Комиссия окружила Липланта с бумагой. Действительно: ни имени, ни фамилии, ни даже хотя бы неправильного отчества не было, только: "молодой человек с бородкой и девушка с веснушками, которые проживают в доме Амалии Свике".
— Гражданин, как вас звать?
— Так же, как моего отца. А отца так же, как деда, и меня, следовательно, так же, как моего деда.
— Отвечайте пристойно! Ваши документы!
— Я презираю документы!
Кергалвис любил активное действие:
— В таком случае заберем вас вместе с постелью в участок для выяснения личности. Там посмотрим!
Броня повернул голову. Кергалвис наклонил слегка кучерявую темноволосую голову и застыл в позе борца. Теперь он походил на виденного в газетах профессионального тяжеловеса. За такого нельзя было ручаться.
— Если нам так нужны документы, вон на подоконнике.
Липлант взял паспорта в синих обложках и прочел:
— Бронислав Камцерниек, родился в 1955-м. Байба Свика, родилась в 1955-м. Прописаны в Риге.
— Совершеннолетние, вот не сказала бы, непохожи на совершеннолетних, — в первый раз приоткрыла карминно-красные губы Шпоре.
— А вы вообще похожи на лягушку в этих зеленых штанах, — буркнула Байба.
— Где работаете?
— В тресте отдыха.
— Учитесь?
— Фу-ты ну-ты, слепые, что ли, — мы хиппи! — зафыркала Байба. — А что вы смыслите в этом деле?
— О боже, что бы с нами стало, кабы развелось подобных кикимор побольше… — вздохнула Шпоре.
В Броне проснулся теоретик.
— Точно, наших мало. Если бы каждый был таким, как мы, то нас никто бы и не заметил. Это уже была бы не жизнь. Тогда нас вроде бы и не было.

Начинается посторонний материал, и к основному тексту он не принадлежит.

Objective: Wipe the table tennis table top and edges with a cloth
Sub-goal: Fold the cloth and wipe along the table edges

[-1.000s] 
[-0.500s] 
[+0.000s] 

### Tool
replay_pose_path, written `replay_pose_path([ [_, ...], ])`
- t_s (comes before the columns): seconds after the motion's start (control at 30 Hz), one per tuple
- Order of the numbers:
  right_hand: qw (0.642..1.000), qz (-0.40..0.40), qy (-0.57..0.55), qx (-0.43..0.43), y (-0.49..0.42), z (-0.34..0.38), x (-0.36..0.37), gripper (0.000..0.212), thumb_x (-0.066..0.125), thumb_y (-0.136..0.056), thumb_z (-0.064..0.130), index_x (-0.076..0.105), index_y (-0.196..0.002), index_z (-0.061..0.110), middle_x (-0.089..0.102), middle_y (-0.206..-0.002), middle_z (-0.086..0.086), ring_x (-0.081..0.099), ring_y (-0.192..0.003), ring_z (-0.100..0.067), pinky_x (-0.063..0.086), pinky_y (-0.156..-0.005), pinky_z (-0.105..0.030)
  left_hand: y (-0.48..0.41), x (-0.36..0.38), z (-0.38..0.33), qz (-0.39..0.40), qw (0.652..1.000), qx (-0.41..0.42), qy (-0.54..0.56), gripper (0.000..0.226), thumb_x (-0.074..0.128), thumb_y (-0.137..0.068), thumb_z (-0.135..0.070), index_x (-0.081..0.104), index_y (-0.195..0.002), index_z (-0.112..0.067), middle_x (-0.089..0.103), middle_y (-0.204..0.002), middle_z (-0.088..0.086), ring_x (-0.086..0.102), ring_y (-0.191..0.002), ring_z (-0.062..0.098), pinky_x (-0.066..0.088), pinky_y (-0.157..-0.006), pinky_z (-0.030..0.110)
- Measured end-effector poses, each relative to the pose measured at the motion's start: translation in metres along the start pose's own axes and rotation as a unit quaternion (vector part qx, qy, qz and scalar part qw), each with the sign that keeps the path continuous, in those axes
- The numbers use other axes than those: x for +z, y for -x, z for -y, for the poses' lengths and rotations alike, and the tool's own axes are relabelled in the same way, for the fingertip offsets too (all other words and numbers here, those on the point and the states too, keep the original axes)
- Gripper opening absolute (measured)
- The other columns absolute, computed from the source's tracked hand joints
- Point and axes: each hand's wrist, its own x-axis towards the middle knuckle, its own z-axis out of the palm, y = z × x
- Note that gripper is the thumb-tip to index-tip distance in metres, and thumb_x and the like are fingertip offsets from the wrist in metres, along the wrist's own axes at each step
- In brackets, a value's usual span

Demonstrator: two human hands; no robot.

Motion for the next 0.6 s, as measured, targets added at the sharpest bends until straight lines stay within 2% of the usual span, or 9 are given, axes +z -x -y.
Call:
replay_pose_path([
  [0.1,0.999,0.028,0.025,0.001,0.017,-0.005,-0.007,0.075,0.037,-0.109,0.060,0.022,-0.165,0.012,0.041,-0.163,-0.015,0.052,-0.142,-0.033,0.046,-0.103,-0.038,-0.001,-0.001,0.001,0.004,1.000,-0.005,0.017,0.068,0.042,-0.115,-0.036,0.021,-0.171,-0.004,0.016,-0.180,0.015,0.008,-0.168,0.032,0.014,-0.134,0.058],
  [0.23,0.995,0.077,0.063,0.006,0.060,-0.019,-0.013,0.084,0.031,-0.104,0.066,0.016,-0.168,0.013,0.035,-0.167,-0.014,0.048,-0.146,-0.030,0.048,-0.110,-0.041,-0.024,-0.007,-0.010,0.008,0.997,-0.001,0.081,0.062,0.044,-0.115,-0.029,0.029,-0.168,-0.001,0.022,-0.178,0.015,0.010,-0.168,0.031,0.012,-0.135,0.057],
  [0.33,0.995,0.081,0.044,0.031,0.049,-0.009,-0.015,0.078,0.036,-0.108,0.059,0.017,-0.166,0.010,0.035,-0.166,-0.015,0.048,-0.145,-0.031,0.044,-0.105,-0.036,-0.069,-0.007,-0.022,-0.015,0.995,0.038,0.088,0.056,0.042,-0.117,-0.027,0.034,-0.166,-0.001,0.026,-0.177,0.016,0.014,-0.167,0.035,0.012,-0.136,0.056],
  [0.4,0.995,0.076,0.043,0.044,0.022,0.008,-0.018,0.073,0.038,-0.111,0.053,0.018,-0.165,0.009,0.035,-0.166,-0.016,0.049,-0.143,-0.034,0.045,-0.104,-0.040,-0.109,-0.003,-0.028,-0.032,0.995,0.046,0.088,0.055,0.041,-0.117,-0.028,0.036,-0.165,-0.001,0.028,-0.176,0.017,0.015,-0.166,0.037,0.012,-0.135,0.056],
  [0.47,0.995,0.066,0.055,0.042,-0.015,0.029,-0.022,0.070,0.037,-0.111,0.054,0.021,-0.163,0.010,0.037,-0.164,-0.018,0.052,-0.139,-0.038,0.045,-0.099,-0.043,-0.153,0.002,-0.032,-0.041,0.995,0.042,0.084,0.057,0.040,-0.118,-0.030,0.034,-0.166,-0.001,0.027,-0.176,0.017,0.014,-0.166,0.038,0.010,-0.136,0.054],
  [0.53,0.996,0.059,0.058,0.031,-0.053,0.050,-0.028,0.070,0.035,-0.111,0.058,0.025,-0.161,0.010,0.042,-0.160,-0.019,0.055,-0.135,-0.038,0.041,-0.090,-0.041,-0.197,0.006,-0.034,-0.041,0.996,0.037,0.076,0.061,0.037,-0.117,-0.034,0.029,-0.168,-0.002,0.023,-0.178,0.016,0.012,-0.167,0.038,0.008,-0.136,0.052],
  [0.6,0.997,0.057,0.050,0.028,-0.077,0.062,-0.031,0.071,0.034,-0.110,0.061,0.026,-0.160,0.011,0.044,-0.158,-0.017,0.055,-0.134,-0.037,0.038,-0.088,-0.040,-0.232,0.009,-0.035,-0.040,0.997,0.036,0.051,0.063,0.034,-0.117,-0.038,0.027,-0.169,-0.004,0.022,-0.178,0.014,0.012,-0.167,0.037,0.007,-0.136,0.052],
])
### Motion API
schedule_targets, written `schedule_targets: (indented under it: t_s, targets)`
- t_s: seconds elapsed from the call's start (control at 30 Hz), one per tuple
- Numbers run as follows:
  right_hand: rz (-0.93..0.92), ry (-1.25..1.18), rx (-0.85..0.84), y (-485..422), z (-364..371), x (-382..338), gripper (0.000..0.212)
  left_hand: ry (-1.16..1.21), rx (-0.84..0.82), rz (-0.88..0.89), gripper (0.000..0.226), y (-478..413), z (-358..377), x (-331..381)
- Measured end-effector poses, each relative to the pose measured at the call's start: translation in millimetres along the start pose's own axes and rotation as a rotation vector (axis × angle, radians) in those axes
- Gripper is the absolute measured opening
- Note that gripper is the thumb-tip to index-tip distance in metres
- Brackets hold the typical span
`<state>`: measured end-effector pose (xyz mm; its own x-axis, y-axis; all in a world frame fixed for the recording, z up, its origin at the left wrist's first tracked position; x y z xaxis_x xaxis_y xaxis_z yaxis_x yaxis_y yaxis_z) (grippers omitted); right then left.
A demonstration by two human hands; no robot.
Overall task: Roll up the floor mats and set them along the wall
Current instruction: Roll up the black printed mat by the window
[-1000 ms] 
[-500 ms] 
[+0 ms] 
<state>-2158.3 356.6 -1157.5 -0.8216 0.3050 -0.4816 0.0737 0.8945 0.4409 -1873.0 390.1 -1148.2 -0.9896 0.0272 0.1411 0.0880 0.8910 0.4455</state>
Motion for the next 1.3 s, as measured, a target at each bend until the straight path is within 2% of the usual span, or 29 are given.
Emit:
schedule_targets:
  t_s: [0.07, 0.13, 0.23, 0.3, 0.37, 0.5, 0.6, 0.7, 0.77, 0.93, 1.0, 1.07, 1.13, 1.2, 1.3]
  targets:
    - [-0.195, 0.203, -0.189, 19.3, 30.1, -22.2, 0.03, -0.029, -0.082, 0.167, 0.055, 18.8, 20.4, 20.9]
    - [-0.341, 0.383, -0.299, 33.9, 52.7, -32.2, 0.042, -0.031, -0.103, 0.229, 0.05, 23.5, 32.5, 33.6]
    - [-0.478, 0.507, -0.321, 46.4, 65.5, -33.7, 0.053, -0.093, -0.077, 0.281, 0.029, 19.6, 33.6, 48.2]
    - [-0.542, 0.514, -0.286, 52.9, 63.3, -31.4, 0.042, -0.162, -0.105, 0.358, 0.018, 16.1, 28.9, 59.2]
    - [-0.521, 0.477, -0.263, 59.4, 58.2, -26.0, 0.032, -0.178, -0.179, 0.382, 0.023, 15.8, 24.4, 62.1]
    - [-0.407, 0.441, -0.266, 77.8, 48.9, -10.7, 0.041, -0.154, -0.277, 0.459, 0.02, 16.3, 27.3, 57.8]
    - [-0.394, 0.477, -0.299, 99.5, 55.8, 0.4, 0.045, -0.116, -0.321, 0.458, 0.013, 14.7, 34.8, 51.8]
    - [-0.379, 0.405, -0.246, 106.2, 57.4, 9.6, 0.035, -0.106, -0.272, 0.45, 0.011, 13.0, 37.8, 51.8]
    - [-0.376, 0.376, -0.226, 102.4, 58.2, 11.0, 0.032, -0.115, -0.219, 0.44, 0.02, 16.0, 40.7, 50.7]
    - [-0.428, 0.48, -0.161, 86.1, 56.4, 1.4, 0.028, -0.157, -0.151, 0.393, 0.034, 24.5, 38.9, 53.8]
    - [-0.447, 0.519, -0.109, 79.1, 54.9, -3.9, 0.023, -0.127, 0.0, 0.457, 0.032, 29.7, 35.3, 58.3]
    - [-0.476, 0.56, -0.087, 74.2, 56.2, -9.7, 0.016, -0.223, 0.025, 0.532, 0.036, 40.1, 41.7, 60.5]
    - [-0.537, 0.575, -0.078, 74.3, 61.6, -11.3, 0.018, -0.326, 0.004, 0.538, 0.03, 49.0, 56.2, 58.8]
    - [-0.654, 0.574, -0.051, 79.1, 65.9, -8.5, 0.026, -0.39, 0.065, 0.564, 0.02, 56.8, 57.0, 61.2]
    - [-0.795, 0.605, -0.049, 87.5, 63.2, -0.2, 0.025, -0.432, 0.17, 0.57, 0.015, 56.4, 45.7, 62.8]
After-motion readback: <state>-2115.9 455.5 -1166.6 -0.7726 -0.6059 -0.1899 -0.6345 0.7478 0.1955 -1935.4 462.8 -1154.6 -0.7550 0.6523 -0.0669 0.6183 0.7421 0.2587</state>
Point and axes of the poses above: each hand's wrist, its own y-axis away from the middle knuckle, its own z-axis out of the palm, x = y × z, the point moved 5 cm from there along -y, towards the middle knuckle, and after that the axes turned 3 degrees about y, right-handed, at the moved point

— Какое развели тут свинство… До чего же низко могут опуститься молодые люди, — вздохнула Шпоре. — В прачечной они ни разу не были.
— Хотя я и лежу на полу, на вас я смотрю свысока, — ответил Бронислав Камцерниек, с улыбкой превосходства глядя в потолок.
Комиссия с минуту подавленно молчала, лишь Бертул про себя улыбался. Наглость пополам с остроумием не так-то часто встречаются.
— Постричь, что ли, волосы у них! — подал голос Кергалвис.
— Не стоят, натура от этого не меняется. Уж если бы такое помогло, то можно было бы сократить милицию и открыть детские сады. Видите, кое-что они уже постригли, но характер не изменился. — Врач Симсоне указала на пол возле постели. Там было что-то рассыпано, вроде серой стружки или рыбьей чешуи. — Когти и мозоли, — пояснила врач.
Бертул опять разглядел ироническую усмешку в улыбке врача. Опасная личность.
Байба от злости лязгнула зубами. Липлант спохва-тился, что все еще держит в руке бумагу, ради которой все сюда явились.
У него была привычка смотреть пристально и долго в глаза хулиганам и мелким ворам. Было несколько случаев, когда мелкие прохвосты через полчаса, устав стоять под этим тяжким взором, признавались даже в таких поступках, о которых Липлант и не слыхивал, и даже каялись. Стоя у торца тахты, он оцепенел, и взгляд его светлых глаз, как стрела, был нацелен на то место, где начинался длинный Бронин нос. С минуту молчал и не моргал глазами. Окружающим казалось, что от сосредоточенного взора башка хиппи вот-вот расколется и оттуда посыплются опилки, что же еще могло быть там внутри.